Furti a raffica nei supermercati:
18 colpi in tre regioni,
arrestati due giovani (Video)

LE INDAGINI sono state svolte dai carabinieri dopo i blitz messi a segno a Loreto, Civitanova Marche, Porto Recanati, Recanati, Potenza Picena, Montelupone e Montecassiano

Partivano dalla Puglia a bordo di auto a noleggio, raggiungevano i loro obiettivi durante la notte e, con il volto coperto e attrezzi da scasso alla mano, svaligiavano i registratori di cassa e facevano man bassa di merce nei supermercati.
Un vero e proprio “pendolarismo criminale” quello stroncato dai carabinieri della Stazione di Numana che, in collaborazione con i colleghi di Montecassiano, hanno eseguito un’ordinanza di custodia cautelare in un Istituto Penale Minorile nei confronti di due ragazzi di Barletta, oggi maggiorenni, ma minorenni all’epoca dei fatti.
Il provvedimento è stato emesso dal Gip del tribunale per i Minorenni delle Marche, su richiesta della locale Procura della Repubblica.
L’indagine è scattata il 3 febbraio 2025, subito dopo un furto commesso in un supermercato di Sirolo.

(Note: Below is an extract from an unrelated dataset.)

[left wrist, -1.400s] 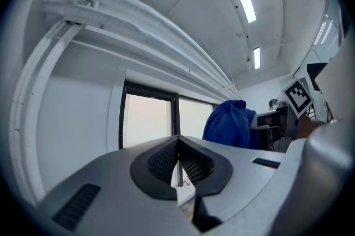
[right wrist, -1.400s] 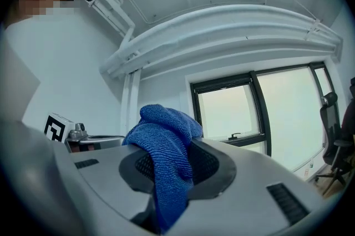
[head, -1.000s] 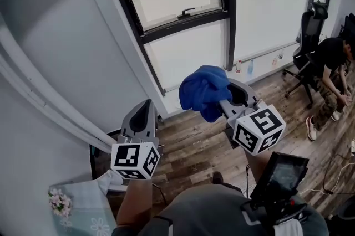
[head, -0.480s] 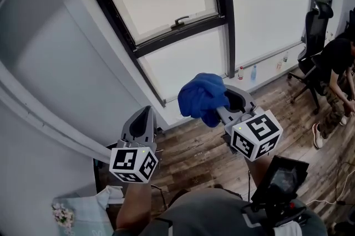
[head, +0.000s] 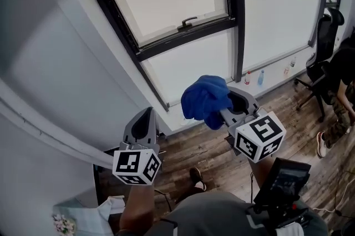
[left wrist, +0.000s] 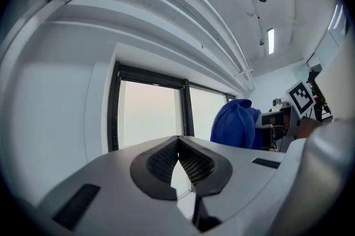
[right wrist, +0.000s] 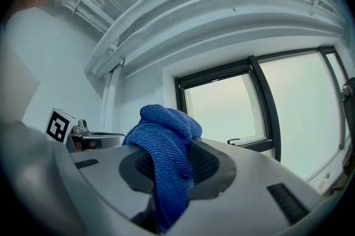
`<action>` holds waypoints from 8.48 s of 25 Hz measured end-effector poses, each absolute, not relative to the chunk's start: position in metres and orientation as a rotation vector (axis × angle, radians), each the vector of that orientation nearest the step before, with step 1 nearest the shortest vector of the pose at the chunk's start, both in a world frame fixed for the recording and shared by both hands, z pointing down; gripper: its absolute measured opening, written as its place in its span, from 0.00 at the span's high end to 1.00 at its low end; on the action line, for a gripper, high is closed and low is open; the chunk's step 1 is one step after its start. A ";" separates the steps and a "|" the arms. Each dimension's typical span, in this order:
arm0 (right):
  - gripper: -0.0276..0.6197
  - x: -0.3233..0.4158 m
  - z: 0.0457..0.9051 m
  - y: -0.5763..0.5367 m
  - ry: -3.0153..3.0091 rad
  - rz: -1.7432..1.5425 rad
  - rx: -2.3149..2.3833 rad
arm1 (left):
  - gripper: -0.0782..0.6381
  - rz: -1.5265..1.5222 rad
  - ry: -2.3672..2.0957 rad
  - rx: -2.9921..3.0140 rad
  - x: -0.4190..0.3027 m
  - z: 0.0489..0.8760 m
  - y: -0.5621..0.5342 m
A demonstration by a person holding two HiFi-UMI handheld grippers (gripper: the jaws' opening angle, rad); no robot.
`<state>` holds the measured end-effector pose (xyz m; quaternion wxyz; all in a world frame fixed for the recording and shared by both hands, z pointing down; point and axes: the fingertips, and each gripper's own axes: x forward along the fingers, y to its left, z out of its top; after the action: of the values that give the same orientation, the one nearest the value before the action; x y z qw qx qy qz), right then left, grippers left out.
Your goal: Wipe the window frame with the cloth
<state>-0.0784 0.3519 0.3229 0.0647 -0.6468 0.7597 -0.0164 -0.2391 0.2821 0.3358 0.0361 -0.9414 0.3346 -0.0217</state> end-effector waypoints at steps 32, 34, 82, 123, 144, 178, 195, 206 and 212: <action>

Da quel primo episodio, i militari hanno iniziato a unire i puntini di una fitta rete di colpi, tra tentati e consumati, messi a segno lo stesso giorno in numerosi comuni tra l’anconetano e il maceratese: Loreto, Civitanova Marche, Porto Recanati, Recanati, Potenza Picena, Montelupone e Montecassiano.

I ladri in azione

La sinergia tra le varie Stazioni dell’Arma sul territorio ha permesso di individuare la vettura utilizzata per le trasferte. Da lì, i carabinieri di Numana e Montecassiano sono riusciti a ricostruire gli spostamenti della banda, scoprendo che il gruppo non si era fermato alle Marche. Nella notte dell’8 febbraio 2025 il sodalizio ha colpito in Abruzzo e, in particolare, a: Roseto degli Abruzzi, Pineto e Atri, per poi spostarsi tra il 9 e il 10 febbraio in Lombardia, prendendo di mira diverse attività nelle province di Milano, Monza-Brianza e Varese.
In tutto sono 18 i reati contestati al gruppo criminale. Il valore della refurtiva è stato stimato in circa 50mila euro, cifra a cui vanno sommati gli ingenti danni strutturali provocati dalle effrazioni nei punti vendita.
Grazie ai rilievi della polizia scientifica sulle scene del crimine e al monitoraggio dei movimenti della banda, i carabinieri hanno identificato i 4 componenti del gruppo, tutti originari o domiciliati a Barletta. Si tratta quindi di 2 maggiorenni: un italiano e un tunisino per i quali si è proceduto in stato di libertà e 2 ragazzi di 18 e 19 anni che, come detto, erano minorenni all’epoca dei fatti, destinatari della misura cautelare in carcere. Uno dei due si trovava già rinchiuso per altra causa nell’Ipm di Catania.
Il Gip, accogliendo pienamente le risultanze investigative, ha sottolineato nel provvedimento la “professionalità” e la notevole propensione al crimine dimostrata dai due giovani nonostante la minore età.